[PROMPT]
Each line of the material below should be reproduced exactly.

○ ○ ○ ○

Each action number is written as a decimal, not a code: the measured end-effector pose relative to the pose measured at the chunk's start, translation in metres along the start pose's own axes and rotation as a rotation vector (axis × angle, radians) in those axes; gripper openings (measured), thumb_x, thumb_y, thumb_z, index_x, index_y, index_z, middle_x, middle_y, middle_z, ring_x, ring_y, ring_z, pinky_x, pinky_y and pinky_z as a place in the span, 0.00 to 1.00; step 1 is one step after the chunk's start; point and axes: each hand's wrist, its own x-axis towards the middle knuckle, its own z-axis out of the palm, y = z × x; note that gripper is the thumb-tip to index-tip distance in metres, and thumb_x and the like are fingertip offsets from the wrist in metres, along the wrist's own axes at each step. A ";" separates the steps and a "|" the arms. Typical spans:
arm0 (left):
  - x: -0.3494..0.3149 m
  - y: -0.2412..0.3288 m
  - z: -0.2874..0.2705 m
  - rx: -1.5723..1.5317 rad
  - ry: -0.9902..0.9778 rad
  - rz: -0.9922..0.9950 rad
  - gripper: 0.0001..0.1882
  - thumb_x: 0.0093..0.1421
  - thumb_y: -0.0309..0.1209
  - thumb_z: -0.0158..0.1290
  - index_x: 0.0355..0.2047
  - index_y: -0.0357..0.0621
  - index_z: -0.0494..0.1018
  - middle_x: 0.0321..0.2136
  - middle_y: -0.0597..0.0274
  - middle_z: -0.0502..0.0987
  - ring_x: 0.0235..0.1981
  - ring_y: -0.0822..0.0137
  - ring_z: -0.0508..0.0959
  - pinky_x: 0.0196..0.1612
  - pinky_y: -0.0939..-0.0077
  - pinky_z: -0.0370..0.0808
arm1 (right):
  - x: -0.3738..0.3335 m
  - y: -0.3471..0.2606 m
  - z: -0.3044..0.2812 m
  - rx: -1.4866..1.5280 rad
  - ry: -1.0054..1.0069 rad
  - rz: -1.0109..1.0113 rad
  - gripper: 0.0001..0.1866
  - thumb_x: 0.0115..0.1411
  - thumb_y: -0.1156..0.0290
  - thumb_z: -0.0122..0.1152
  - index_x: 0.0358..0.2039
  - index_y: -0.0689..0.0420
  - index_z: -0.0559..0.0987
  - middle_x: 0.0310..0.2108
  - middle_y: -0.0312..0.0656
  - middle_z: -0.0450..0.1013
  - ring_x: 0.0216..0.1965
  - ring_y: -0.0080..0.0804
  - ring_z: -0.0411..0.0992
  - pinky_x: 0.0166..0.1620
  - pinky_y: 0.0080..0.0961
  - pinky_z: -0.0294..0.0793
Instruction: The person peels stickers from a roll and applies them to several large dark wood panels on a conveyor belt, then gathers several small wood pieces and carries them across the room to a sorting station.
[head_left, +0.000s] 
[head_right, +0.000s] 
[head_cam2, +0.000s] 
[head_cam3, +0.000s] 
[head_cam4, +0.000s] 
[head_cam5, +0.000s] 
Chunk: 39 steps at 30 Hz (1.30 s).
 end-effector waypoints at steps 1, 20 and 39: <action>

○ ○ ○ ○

[ANSWER BOX]
Each action number is written as a decimal, not a code: the measured end-effector pose relative to the pose measured at the chunk's start, translation in metres along the start pose's own axes and rotation as a rotation vector (axis × angle, radians) in those axes; gripper openings (measured), thumb_x, thumb_y, thumb_z, index_x, index_y, index_z, middle_x, middle_y, middle_z, ring_x, ring_y, ring_z, pinky_x, pinky_y and pinky_z as a place in the span, 0.00 to 1.00; step 1 is one step after the chunk's start; point and axes: each hand's wrist, its own x-axis towards the middle knuckle, its own z-axis out of the palm, y = z × x; note that gripper is the thumb-tip to index-tip distance in metres, and thumb_x and the like are fingertip offsets from the wrist in metres, along the wrist's own axes at each step. A ";" separates the steps and a "|" the arms. Typical spans:
arm0 (left):
  - x: -0.3494..0.3149 m
  - y: -0.2412..0.3288 m
  - z: -0.2874..0.2705 m
  - rx: -1.5723..1.5317 rad
  - ry: -0.9902..0.9778 rad
  - rz: -0.9922..0.9950 rad
  - gripper: 0.0001..0.1882
  - thumb_x: 0.0093..0.1421
  - thumb_y: -0.0309..0.1209
  - thumb_z: -0.0158..0.1290
  - index_x: 0.0355..0.2047
  - index_y: -0.0357..0.0621
  - index_z: -0.0494..0.1018
  - middle_x: 0.0321..0.2136
  - middle_y: -0.0597..0.0274
  - middle_z: -0.0502..0.0987
  - ring_x: 0.0235..0.1981
  - ring_y: -0.0822..0.0137
  - ring_z: -0.0508..0.0959
  - pinky_x: 0.0196..0.1612
  - pinky_y: -0.0939..-0.0077
  - pinky_z: -0.0370..0.0808
arm1 (right):
  - x: -0.3738..0.3335 m
  - y: -0.3471..0.2606 m
  - z: -0.3044..0.2812 m
  - rx: -1.4866..1.5280 rad
  - ry: -1.0054..1.0069 rad
  - rz: -1.0109..1.0113 rad
  - gripper: 0.0001..0.1866
  - thumb_x: 0.0115..0.1411
  - thumb_y: -0.1156..0.0290
  - thumb_z: -0.0122..0.1152
  - index_x: 0.0358..0.2039
  - index_y: -0.0689..0.0420
  - index_z: -0.0559..0.0987
  - middle_x: 0.0310..0.2108
  - middle_y: -0.0312..0.0656
  - middle_z: -0.0450..0.1013
  - ring_x: 0.0216..0.1965
  - ring_y: -0.0080..0.0804
  - ring_z: -0.0411..0.0992
  - pinky_x: 0.0166..0.1620
  - pinky_y: 0.0080..0.0961
  - pinky_z: -0.0294..0.0793
Instruction: The person peels stickers from a roll and applies them to several large dark wood panels on a conveyor belt, then gathers several small wood pieces and carries them across the room to a sorting station.
[head_left, +0.000s] 
[head_right, +0.000s] 
[head_cam2, +0.000s] 
[head_cam3, +0.000s] 
[head_cam4, +0.000s] 
[head_cam5, +0.000s] 
Chunk: 39 steps at 30 Hz (1.30 s).
 end-effector waypoints at steps 1, 20 and 39: <action>

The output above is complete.